Да, права она. Как быстро я забыл его, как быстро забыл и другое. И ушла моя душа к другим встречам, к другим берегам. А если умру, неужели и меня так же быстро забудут, как забыл я Кольку и многих других людей? Неужели все так быстро забывают друг друга, как будто и не жили рядом? Так что же такое память? Я с ужасом подумал, что даже о своем отце вспоминаю все реже и реже, а часто кажется, что и не было его вовсе на свете. Как это? Как понять это? Значит, и меня так же забудут, так же быстро, мгновенно, точно и не жил я, точно и не сижу сейчас на теплом песочке возле оградки. Как это? А Нюра вглядывается в меня пристально, встает на ноги, говорит усталым и тихим голосом:
— Пойдем, Васяня. Раз забыл — че поделашь?.. А ты лежи, Коленька. Грейся последним солнышком. — Она отвернулась, на шее у ней опять вспухла жила, но Нюра совладала с собой. И опять хотелось ее утешить, сказать что-то простое, милое, но язык застыл и слова пропали, и только мелкий холодок пробегал по спине, накликая предчувствие.
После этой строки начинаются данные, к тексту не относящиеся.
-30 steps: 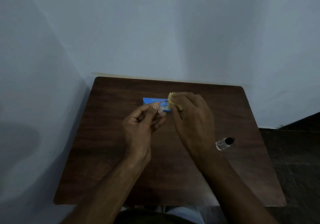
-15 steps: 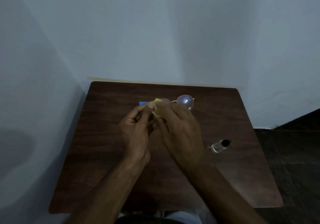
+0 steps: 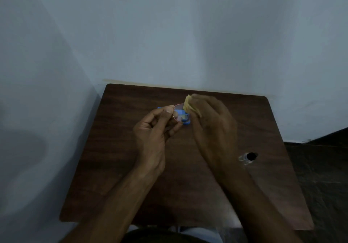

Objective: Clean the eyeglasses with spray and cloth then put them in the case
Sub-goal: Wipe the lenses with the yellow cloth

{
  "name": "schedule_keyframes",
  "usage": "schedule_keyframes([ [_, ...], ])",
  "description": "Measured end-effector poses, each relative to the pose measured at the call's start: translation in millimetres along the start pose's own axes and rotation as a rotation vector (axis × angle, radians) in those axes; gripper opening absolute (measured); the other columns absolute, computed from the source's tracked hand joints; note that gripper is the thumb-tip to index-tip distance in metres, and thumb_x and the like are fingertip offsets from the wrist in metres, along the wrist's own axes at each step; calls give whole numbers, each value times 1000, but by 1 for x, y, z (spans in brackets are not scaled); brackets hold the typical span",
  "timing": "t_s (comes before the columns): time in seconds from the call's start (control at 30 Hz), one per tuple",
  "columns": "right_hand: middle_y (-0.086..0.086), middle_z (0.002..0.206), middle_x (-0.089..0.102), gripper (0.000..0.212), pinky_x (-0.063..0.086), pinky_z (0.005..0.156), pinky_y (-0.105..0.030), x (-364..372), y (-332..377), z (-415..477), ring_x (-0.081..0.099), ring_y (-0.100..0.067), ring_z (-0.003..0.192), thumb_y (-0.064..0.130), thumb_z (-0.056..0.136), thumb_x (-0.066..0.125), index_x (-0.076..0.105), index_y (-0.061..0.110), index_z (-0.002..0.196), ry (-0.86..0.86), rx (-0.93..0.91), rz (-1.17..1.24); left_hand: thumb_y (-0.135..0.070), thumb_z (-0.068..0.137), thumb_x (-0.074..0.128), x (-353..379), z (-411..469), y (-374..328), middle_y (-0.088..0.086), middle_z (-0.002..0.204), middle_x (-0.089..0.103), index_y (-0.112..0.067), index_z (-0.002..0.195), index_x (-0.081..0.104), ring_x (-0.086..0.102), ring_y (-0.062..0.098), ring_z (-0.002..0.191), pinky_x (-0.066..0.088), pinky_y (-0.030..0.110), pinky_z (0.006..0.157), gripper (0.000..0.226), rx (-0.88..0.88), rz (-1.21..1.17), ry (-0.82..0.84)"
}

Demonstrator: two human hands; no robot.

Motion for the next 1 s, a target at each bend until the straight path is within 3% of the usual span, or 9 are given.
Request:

Нюра обтерла платочком глаза и сказала медлительно, вглядываясь в могилу:
— Прости меня, Коленька. Глаза наши на мокром месте. И Васяню прости, что забыл. Что поделать — легко живем... — И сразу у меня заболела голова от страшной, еще не понятной вины, а Нюра замолчала, высказалась и на меня не смотрит.
Пошли дальше, вдоль могилок. Нюра читала надписи, вглядывалась в желтые и в побелевшие от дождя и от ветра фотографии на крестах и радовалась, если узнавала знакомое, родное лицо. Я плелся за ней потихоньку, почему-то еле шагали ноги и спину тянуло к земле. «Навестил Кольку...» — и усмехнулся, опять начиная злиться на Нюру, хоть и знал, что не надо злиться, но ничего не мог поделать с собой. Уж слишком придавила меня ее тихая, тягучая робость.
Нюра обходила каждую могилу быстрыми семенящими шажками, затем наклонялась к кресту, и когда наклонялась, я чувствовал на расстоянье, как она зажимает дыханье и напрягается, точно перед ней живой, совсем живой человек. И с каждой могилой она пыталась заговорить, иногда делала это с осторожными подступами, а другим объявляла прямо: «Здорово, Петро! Как лежится?»